[Directions]
For every line in the material, output its text exactly and exclude any image it holds.

[Data excerpt]
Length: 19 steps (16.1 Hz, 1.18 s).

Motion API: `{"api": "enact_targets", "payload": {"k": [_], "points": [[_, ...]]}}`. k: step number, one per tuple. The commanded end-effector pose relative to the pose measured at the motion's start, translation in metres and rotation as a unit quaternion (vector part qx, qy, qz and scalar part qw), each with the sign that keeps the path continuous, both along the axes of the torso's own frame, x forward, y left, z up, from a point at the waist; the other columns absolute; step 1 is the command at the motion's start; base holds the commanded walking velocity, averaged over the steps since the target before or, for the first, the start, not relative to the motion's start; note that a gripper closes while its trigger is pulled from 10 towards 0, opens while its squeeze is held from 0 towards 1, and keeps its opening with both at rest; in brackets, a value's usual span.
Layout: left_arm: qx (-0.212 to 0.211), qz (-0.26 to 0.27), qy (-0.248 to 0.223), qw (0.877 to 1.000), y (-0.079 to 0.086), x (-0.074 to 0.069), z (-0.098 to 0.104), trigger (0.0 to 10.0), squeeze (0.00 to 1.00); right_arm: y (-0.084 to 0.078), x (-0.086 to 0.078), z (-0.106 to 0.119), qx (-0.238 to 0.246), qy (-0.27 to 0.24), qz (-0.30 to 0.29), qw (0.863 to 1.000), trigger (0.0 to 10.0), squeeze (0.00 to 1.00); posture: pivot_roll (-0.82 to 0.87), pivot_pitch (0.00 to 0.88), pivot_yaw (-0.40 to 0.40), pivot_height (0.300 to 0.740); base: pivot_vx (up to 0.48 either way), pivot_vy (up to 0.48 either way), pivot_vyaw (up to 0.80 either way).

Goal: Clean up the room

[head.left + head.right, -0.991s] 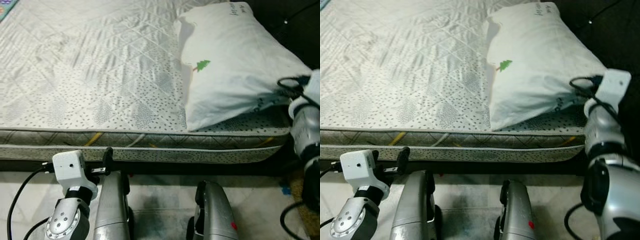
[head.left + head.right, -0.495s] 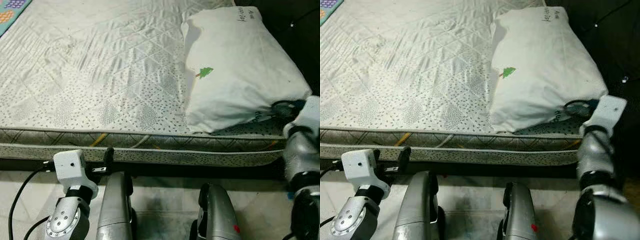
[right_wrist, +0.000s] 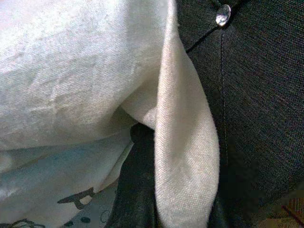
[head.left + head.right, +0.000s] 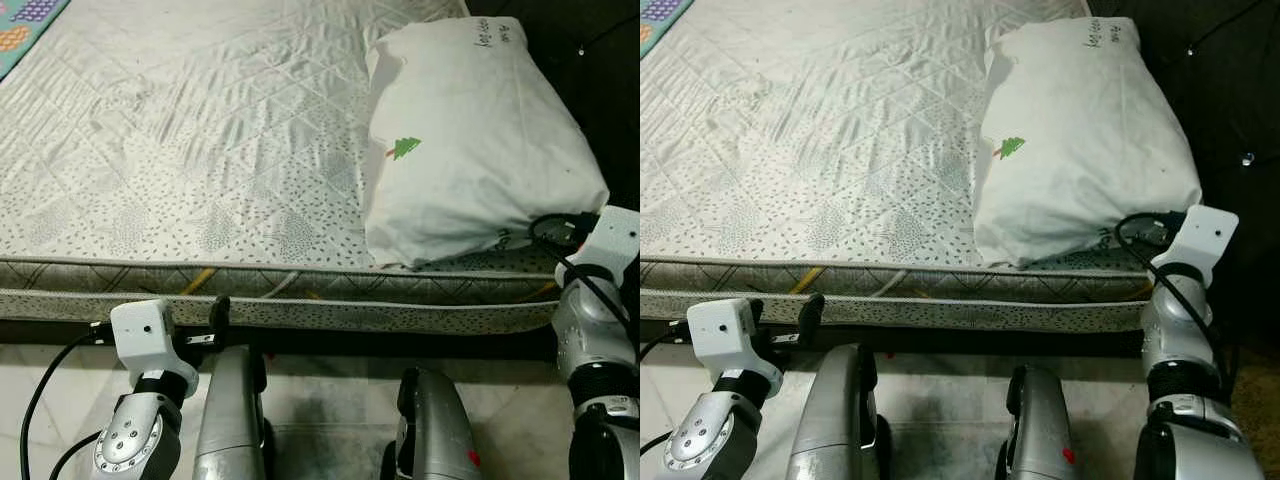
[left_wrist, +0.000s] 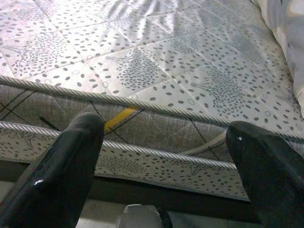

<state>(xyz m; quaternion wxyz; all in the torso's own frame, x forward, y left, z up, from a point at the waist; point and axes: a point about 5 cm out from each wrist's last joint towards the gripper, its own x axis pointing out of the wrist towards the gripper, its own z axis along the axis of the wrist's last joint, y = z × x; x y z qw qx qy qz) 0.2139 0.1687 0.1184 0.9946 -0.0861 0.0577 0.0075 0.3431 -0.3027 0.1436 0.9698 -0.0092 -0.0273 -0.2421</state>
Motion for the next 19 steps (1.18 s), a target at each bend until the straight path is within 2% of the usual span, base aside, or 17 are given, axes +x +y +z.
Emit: {"api": "enact_targets", "payload": {"k": [1, 3, 4, 6, 8, 10, 12, 15, 16, 17, 19], "points": [[0.004, 0.0, 0.004, 1.0, 0.002, -0.001, -0.002, 10.0, 0.0, -0.011, 0.005, 0.016, 0.021, -0.02, -0.024, 0.999, 0.0, 0.0, 0.03, 0.122, -0.005, 0.54, 0.0, 0.0, 0.0], [0.005, 0.004, 0.002, 1.0, 0.003, 0.0, -0.001, 10.0, 0.0, -0.025, 0.014, 0.044, 0.025, -0.032, -0.023, 0.999, 0.0, 0.0, 0.04, 0.125, -0.006, 0.54, 0.0, 0.0, 0.0], [0.006, 0.004, 0.002, 1.0, 0.004, -0.001, -0.001, 10.0, 0.0, -0.029, 0.014, 0.05, 0.026, -0.032, -0.024, 0.999, 0.0, 0.0, 0.04, 0.125, -0.006, 0.54, 0.0, 0.0, 0.0], [0.009, 0.01, 0.004, 1.0, 0.007, -0.003, -0.002, 10.0, 0.0, -0.048, 0.017, 0.087, 0.005, -0.039, -0.034, 0.999, 0.0, 0.0, 0.04, 0.126, -0.008, 0.54, 0.0, 0.0, 0.0], [0.008, 0.012, 0.004, 1.0, 0.007, -0.003, -0.002, 10.0, 0.0, -0.054, 0.019, 0.111, 0.008, -0.056, -0.044, 0.997, 0.0, 0.0, 0.04, 0.128, -0.01, 0.54, 0.0, 0.0, 0.0], [0.009, 0.014, 0.004, 1.0, 0.007, -0.004, -0.001, 10.0, 0.0, -0.064, 0.014, 0.121, 0.028, -0.069, -0.071, 0.995, 0.0, 0.0, 0.05, 0.126, -0.012, 0.54, 0.0, 0.0, 0.0], [0.01, 0.015, 0.003, 1.0, 0.008, -0.004, -0.001, 10.0, 0.0, -0.078, 0.004, 0.111, 0.03, -0.055, -0.103, 0.993, 0.0, 0.0, 0.05, 0.126, -0.011, 0.54, 0.0, 0.0, 0.0], [0.01, 0.013, 0.003, 1.0, 0.007, -0.002, -0.001, 10.0, 0.0, -0.1, -0.021, 0.072, 0.041, -0.012, -0.147, 0.988, 0.0, 0.0, 0.03, 0.121, -0.006, 0.54, 0.0, 0.0, 0.0], [0.01, 0.012, 0.003, 1.0, 0.007, -0.001, -0.002, 10.0, 0.0, -0.102, -0.024, 0.068, 0.041, -0.008, -0.151, 0.988, 0.0, 0.0, 0.03, 0.121, -0.006, 0.54, 0.0, 0.0, 0.0], [0.009, 0.01, 0.003, 1.0, 0.007, 0.0, -0.002, 10.0, 0.0, -0.11, -0.036, 0.05, 0.051, 0.005, -0.169, 0.984, 0.0, 0.0, 0.02, 0.114, 0.003, 0.54, 0.0, 0.0, 0.0], [0.007, -0.001, 0.001, 1.0, 0.003, 0.005, -0.003, 10.0, 0.0, -0.107, -0.046, 0.026, 0.031, 0.027, -0.159, 0.986, 0.0, 0.0, 0.0, 0.105, 0.013, 0.54, 0.0, 0.0, 0.0]]}}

[Final answer]
Length: 19 steps (16.1 Hz, 1.18 s).

Motion API: `{"api": "enact_targets", "payload": {"k": [_], "points": [[_, ...]]}}`. k: step number, one per tuple. The commanded end-effector pose relative to the pose measured at the motion's start, translation in metres and rotation as a unit quaternion (vector part qx, qy, qz and scalar part qw), each with the sign that keeps the path continuous, both along the axes of the torso's own frame, x forward, y left, z up, from a point at the waist; the other columns absolute; step 1 is the command at the motion's start; base holds the commanded walking velocity, averaged over the steps since the target before or, for the first, the start, not relative to the motion's start; note that a gripper closes while its trigger is pulled from 10 towards 0, opens while its squeeze is held from 0 towards 1, and keeps its opening with both at rest; in brackets, a value's usual span.
Layout: left_arm: qx (-0.212 to 0.211), qz (-0.26 to 0.27), qy (-0.248 to 0.223), qw (0.877 to 1.000), y (-0.079 to 0.086), x (-0.074 to 0.069), z (-0.098 to 0.104), trigger (0.0 to 10.0), squeeze (0.00 to 1.00); right_arm: y (-0.084 to 0.078), x (-0.086 to 0.078), z (-0.106 to 0.119), qx (-0.238 to 0.246), qy (-0.27 to 0.24), qz (-0.30 to 0.29), qw (0.863 to 1.000), trigger (0.0 to 10.0), squeeze (0.00 to 1.00); posture: pivot_roll (-0.82 to 0.87), pivot_pitch (0.00 to 0.88), pivot_yaw (-0.40 to 0.40), pivot_height (0.300 to 0.740); base: pivot_vx (up to 0.48 either way), pivot_vy (up to 0.48 either way), pivot_vyaw (up to 0.80 either way).

Goal: Clean up the room

[head.left + head.right, -0.991s] 
[head.left + head.right, -0.495s] 
[right_wrist, +0.000s] 
[head.left + head.right, +0.000s] 
[left_wrist, +0.000s] 

<state>(xyz m; quaternion wxyz; all in the torso's own frame, x forward, y left, z up, from a point at the waist; point and axes: a point about 5 cm out from each wrist's last joint towards the gripper, its own x axis pointing out of the wrist towards the gripper, its own z axis along the axis of the wrist's last joint, y = z × x; x y z qw qx qy qz) 0.2139 0.1687 0.1184 0.9946 -0.0861 0.0577 0.0075 0.3431 -0.3027 0.1436 0.9698 -0.0092 -0.0273 -0.2421</state>
Motion for the next 19 steps (1.18 s), a target at each bend until the straight path is within 2% of the usual span, base aside, or 17 are given, axes +x +y +z.
Emit: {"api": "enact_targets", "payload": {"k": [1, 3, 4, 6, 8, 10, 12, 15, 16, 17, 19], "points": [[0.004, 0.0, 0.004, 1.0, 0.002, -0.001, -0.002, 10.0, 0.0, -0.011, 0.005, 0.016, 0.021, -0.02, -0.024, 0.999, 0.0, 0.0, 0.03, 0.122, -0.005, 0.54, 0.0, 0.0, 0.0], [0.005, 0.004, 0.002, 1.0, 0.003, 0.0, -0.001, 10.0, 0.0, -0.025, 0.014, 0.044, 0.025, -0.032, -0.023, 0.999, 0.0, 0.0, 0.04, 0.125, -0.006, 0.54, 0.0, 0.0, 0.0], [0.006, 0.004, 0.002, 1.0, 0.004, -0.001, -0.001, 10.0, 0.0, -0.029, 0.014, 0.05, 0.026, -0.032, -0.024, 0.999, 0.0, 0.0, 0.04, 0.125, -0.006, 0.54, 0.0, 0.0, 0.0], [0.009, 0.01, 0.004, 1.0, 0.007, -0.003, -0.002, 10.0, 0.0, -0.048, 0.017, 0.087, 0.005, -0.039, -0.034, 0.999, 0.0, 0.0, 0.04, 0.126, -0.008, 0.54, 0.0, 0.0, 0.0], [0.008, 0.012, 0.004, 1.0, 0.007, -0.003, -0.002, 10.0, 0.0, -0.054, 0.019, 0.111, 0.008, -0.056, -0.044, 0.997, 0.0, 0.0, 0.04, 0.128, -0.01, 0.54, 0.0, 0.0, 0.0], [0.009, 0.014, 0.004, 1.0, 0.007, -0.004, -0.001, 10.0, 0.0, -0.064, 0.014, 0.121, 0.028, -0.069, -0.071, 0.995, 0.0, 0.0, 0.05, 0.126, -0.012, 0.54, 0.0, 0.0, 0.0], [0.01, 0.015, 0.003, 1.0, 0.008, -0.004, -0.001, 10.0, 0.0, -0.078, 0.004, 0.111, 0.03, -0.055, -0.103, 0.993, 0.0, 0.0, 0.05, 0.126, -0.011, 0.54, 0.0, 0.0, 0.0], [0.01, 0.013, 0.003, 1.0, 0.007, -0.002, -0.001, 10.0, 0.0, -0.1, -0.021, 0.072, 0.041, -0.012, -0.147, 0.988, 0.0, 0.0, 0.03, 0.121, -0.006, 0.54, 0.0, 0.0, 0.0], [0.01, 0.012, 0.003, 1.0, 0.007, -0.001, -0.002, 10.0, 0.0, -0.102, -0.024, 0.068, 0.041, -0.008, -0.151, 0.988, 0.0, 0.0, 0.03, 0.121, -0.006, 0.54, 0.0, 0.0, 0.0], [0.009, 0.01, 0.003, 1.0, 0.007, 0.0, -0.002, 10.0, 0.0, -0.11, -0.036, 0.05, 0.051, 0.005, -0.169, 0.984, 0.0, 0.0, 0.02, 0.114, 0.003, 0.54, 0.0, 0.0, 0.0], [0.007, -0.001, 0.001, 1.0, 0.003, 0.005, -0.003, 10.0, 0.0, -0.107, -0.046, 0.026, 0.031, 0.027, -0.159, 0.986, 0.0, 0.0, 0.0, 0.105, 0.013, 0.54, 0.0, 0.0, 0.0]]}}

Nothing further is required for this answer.